#### [What this task involves]
Exact repetition of every record is required.

#### [Input records]
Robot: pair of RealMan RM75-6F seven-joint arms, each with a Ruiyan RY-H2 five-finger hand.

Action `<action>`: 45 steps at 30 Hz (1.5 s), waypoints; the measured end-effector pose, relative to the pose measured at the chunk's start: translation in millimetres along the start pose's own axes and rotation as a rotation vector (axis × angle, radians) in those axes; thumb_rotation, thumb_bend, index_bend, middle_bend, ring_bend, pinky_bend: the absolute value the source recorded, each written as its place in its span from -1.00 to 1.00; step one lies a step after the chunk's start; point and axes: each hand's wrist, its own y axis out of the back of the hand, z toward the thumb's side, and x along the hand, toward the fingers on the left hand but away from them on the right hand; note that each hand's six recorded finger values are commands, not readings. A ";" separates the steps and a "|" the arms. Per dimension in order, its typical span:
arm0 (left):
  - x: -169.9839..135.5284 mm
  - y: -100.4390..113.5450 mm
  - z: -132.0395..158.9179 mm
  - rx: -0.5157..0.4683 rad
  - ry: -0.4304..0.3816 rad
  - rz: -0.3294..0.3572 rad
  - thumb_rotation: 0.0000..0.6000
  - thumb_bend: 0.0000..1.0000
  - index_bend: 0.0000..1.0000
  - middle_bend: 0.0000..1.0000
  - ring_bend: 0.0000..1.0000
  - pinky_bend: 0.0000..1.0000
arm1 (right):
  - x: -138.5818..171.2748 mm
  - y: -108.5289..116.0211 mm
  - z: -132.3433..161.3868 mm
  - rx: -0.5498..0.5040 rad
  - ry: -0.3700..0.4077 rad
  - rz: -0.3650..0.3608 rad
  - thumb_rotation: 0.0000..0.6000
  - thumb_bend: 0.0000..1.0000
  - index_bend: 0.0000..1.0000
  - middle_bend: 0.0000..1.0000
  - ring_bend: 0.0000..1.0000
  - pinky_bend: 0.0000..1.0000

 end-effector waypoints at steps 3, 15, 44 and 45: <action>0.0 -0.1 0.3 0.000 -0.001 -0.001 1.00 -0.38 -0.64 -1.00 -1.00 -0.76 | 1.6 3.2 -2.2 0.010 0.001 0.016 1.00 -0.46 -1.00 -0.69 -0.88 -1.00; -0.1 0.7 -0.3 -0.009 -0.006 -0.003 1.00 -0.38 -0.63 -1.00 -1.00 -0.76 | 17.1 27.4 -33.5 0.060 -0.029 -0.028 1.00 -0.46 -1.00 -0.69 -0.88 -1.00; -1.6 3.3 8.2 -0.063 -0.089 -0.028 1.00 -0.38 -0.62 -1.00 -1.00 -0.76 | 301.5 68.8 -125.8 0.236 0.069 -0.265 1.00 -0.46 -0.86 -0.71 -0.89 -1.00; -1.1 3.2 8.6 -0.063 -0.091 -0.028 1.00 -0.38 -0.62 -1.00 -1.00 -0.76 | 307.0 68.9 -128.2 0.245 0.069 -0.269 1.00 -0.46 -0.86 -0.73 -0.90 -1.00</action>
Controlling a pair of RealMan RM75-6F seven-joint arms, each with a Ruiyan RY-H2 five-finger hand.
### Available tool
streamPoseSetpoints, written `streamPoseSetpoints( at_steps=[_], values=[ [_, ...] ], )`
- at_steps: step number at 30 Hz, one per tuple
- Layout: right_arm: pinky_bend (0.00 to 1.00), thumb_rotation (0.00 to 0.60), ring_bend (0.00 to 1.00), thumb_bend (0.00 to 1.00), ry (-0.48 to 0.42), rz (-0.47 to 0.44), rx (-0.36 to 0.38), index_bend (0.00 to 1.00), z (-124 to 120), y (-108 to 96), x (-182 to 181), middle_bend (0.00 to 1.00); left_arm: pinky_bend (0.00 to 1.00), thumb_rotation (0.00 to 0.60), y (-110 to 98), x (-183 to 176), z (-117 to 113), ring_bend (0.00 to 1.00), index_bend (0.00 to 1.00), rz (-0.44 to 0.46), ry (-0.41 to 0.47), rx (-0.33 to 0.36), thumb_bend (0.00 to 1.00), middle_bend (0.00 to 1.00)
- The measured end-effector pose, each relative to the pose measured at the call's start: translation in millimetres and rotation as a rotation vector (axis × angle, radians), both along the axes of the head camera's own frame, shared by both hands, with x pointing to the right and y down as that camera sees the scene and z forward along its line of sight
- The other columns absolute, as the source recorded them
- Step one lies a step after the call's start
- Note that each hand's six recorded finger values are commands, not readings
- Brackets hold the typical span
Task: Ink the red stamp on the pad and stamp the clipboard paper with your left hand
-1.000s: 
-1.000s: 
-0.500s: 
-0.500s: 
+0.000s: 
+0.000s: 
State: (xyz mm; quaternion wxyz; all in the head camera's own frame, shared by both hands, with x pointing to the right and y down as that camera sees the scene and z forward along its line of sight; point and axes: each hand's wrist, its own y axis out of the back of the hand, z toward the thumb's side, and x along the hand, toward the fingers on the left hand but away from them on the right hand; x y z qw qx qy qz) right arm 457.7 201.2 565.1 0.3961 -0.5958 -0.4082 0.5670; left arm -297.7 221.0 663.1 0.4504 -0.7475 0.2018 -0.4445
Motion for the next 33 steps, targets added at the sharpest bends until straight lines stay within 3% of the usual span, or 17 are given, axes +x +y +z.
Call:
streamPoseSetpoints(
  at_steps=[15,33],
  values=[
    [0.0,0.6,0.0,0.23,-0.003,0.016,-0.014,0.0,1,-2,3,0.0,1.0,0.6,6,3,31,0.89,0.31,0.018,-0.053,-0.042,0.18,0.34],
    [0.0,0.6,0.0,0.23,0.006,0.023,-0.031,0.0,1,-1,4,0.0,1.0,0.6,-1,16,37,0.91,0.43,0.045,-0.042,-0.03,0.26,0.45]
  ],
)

#### [Response to this task]
Robot: pair of RealMan RM75-6F seven-joint arms, each with a Ruiyan RY-H2 five-finger hand.

Action `<action>`: 45 steps at 30 Hz (1.5 s), waypoints; the measured end-effector pose, relative to the pose measured at the chunk's start: translation in millimetres along the start pose's own axes and rotation as a rotation vector (axis × angle, radians) in those axes; thumb_rotation, thumb_bend, index_bend, middle_bend, ring_bend, pinky_bend: the absolute value the source recorded, each written as its place in its span from -1.00 to 1.00; step one lies a step after the chunk's start; point and axes: each hand's wrist, its own y axis out of the back of the hand, z toward the thumb's side, and x along the hand, toward the fingers on the left hand but away from them on the right hand; note that each hand's six recorded finger values are commands, not readings. A ";" separates the steps and a "|" the arms. Per dimension in order, its typical span:
arm0 (left):
  - x: -169.9839..135.5284 mm
  - y: -100.4390..113.5450 mm
  - z: -132.0395..158.9179 mm
  - rx: -0.5157..0.4683 rad
  - ry: -0.4304..0.3816 rad
  - rz: -0.3294..0.3572 rad
  - thumb_rotation: 0.0000..0.6000
  - thumb_bend: 0.0000..1.0000
  - index_bend: 0.0000..1.0000
  - middle_bend: 0.0000..1.0000
  - ring_bend: 0.0000..1.0000
  - pinky_bend: 0.0000..1.0000
arm1 (right):
  - x: -138.5818..171.2748 mm
  - y: -108.5289..116.0211 mm
  - z: -132.3433..161.3868 mm
  - rx: -0.5498..0.5040 rad
  - ry: -0.3700..0.4077 rad
  - rz: -0.3650..0.3608 rad
  - thumb_rotation: 0.0000..0.6000
  - thumb_bend: 0.0000..1.0000
  - index_bend: 0.0000..1.0000
  - middle_bend: 0.0000..1.0000
  - ring_bend: 0.0000..1.0000
  - pinky_bend: 0.0000..1.0000

 end-effector waypoints at steps 3, 15, 44 and 45: <action>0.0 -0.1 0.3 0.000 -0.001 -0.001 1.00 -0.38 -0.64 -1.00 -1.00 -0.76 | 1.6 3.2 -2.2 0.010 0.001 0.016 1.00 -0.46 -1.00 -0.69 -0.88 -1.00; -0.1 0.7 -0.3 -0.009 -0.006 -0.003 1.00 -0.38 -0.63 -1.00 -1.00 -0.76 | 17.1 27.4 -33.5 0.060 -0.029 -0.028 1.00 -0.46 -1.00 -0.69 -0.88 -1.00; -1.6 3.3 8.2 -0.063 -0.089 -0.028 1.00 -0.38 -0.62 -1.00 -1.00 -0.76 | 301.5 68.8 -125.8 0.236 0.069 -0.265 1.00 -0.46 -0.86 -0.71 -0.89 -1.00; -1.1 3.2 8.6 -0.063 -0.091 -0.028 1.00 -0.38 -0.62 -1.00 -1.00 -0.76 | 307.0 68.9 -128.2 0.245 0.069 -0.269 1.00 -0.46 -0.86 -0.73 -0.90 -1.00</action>
Controlling a pair of RealMan RM75-6F seven-joint arms, each with a Ruiyan RY-H2 five-finger hand.
### Available tool
streamPoseSetpoints, written `streamPoseSetpoints( at_steps=[_], values=[ [_, ...] ], )`
- at_steps: step number at 30 Hz, one per tuple
- Layout: right_arm: pinky_bend (0.00 to 1.00), thumb_rotation (0.00 to 0.60), ring_bend (0.00 to 1.00), thumb_bend (0.00 to 1.00), ry (-0.48 to 0.42), rz (-0.47 to 0.44), rx (-0.36 to 0.38), index_bend (0.00 to 1.00), z (-124 to 120), y (-108 to 96), x (-182 to 181), middle_bend (0.00 to 1.00); left_arm: pinky_bend (0.00 to 1.00), thumb_rotation (0.00 to 0.60), y (-110 to 98), x (-183 to 176), z (-117 to 113), ring_bend (0.00 to 1.00), index_bend (0.00 to 1.00), rz (-0.44 to 0.46), ry (-0.41 to 0.47), rx (-0.33 to 0.36), thumb_bend (0.00 to 1.00), middle_bend (0.00 to 1.00)
- The measured end-effector pose, each relative to the pose measured at the call's start: translation in millimetres and rotation as a rotation vector (axis × angle, radians), both along the axes of the head camera's own frame, shared by both hands, with x pointing to the right and y down as that camera sees the scene and z forward along its line of sight
- The other columns absolute, as the source recorded them
- Step one lies a step after the call's start
- Note that each hand's six recorded finger values are commands, not readings
- Brackets hold the typical span
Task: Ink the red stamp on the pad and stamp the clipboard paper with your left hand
-1.000s: 
-1.000s: 
-0.500s: 
-0.500s: 
+0.000s: 
+0.000s: 
State: (xyz mm; quaternion wxyz; all in the head camera's own frame, shared by both hands, with x pointing to the right and y down as that camera sees the scene and z forward along its line of sight; point and axes: each hand's wrist, its own y axis out of the back of the hand, z toward the thumb's side, and x along the hand, toward the fingers on the left hand but away from them on the right hand; x y z qw qx qy qz) right arm 457.7 201.2 565.1 0.3961 -0.5958 -0.4082 0.5670; left arm -297.7 221.0 663.1 0.4504 -0.7475 0.2018 -0.4445
Motion for the next 33 steps, targets added at the sharpest bends until straight lines stay within 3% of the usual span, or 17 are given, axes +x +y +z.
Call:
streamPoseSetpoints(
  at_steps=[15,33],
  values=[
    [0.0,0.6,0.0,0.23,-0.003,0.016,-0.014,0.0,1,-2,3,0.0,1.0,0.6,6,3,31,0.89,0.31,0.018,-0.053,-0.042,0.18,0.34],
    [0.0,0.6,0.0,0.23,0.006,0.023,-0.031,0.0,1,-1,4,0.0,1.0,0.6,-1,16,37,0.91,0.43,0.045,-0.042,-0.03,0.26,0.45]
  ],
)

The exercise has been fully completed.